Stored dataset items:
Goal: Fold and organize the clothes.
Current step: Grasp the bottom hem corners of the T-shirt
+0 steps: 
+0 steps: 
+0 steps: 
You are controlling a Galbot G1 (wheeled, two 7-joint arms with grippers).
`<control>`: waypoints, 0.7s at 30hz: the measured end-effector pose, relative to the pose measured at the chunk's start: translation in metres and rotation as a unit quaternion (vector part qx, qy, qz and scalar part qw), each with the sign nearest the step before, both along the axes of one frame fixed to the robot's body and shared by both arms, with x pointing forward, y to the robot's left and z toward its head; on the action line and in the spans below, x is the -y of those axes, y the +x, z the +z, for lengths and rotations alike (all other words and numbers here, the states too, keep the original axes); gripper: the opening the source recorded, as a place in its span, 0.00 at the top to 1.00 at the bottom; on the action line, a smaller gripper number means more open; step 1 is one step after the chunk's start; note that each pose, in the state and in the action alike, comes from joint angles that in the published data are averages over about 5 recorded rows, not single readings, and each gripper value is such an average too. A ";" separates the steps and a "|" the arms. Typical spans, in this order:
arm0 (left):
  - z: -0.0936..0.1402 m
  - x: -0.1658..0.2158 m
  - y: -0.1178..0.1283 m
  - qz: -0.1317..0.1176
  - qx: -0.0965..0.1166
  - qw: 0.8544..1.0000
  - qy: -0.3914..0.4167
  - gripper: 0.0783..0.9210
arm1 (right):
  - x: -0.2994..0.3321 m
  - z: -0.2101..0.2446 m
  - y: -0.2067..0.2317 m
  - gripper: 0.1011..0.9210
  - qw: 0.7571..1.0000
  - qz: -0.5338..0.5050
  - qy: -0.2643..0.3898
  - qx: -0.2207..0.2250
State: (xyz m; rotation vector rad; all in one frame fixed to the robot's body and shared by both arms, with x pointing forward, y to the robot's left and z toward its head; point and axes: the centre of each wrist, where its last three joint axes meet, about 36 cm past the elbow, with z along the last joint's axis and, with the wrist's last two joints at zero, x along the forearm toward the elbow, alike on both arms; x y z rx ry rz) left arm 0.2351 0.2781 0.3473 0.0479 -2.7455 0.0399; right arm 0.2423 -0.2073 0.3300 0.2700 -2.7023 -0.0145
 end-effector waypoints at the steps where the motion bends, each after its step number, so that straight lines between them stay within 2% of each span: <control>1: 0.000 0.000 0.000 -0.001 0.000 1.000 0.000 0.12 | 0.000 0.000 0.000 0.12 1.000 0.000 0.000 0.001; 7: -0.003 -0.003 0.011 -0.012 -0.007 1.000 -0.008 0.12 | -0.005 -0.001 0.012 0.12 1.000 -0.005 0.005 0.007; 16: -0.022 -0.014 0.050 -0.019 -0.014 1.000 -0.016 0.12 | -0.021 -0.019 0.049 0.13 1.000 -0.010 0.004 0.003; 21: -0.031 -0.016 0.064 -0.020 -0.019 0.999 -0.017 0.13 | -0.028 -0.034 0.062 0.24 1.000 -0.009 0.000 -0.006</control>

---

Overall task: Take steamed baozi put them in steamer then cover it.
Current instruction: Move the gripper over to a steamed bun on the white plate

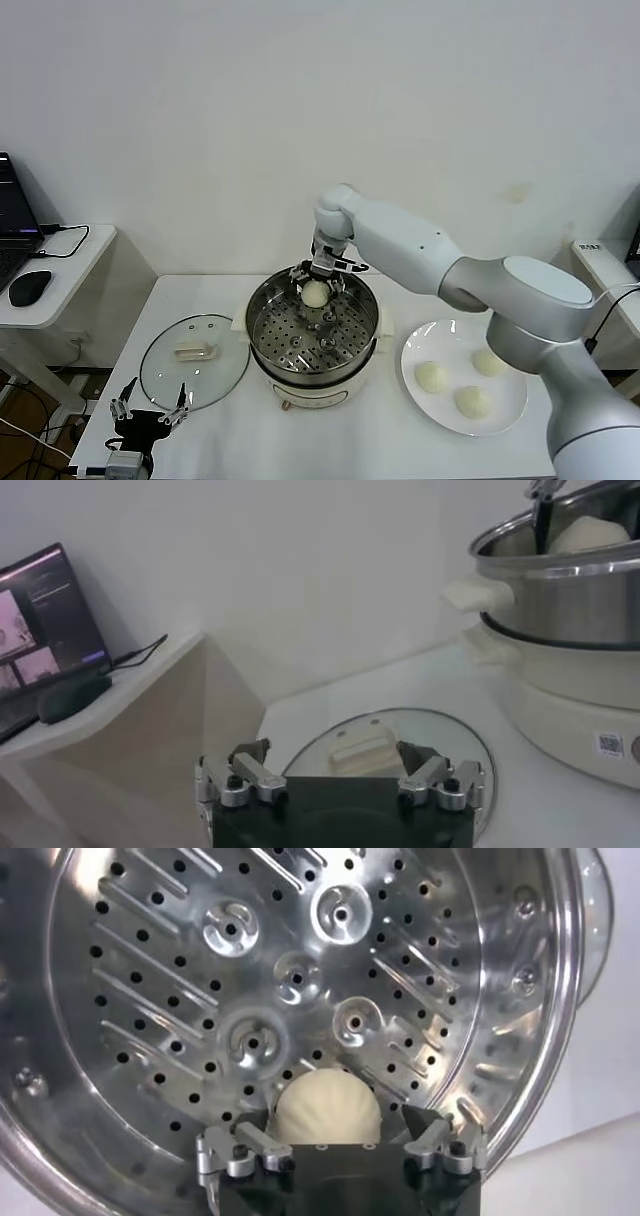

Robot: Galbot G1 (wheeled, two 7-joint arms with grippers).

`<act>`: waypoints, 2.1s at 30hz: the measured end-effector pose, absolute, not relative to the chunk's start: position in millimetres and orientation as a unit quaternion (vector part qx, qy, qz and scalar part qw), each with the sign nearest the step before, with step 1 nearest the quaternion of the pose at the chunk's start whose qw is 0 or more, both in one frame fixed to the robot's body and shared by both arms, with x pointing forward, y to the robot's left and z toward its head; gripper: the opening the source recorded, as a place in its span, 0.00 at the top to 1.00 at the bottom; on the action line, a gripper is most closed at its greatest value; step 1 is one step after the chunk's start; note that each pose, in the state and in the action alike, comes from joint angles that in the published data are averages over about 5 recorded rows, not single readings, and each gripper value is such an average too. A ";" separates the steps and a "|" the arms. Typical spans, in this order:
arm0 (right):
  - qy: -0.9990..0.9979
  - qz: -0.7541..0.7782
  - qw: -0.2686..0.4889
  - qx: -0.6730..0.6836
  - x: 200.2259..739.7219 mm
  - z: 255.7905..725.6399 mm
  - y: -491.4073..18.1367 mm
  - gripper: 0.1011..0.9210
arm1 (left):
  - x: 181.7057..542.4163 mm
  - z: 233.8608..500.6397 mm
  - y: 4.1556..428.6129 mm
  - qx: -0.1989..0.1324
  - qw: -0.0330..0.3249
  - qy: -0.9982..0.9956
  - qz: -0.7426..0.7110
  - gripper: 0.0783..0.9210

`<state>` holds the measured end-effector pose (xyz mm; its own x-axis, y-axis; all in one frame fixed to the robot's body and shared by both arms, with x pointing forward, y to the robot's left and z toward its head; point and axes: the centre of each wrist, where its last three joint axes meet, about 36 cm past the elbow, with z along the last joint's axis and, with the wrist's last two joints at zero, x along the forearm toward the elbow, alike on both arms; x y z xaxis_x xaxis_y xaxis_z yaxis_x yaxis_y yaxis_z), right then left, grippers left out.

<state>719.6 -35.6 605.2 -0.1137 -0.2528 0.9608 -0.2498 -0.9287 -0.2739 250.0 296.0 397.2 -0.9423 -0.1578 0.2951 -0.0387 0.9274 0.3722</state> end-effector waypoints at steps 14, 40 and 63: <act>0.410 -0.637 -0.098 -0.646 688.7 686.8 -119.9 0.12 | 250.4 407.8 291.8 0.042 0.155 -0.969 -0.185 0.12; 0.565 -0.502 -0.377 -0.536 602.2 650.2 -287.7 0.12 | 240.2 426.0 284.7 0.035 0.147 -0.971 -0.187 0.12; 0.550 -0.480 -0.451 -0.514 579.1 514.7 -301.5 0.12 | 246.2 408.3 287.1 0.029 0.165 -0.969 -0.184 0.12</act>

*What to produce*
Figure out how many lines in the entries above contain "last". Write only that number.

*Response*
2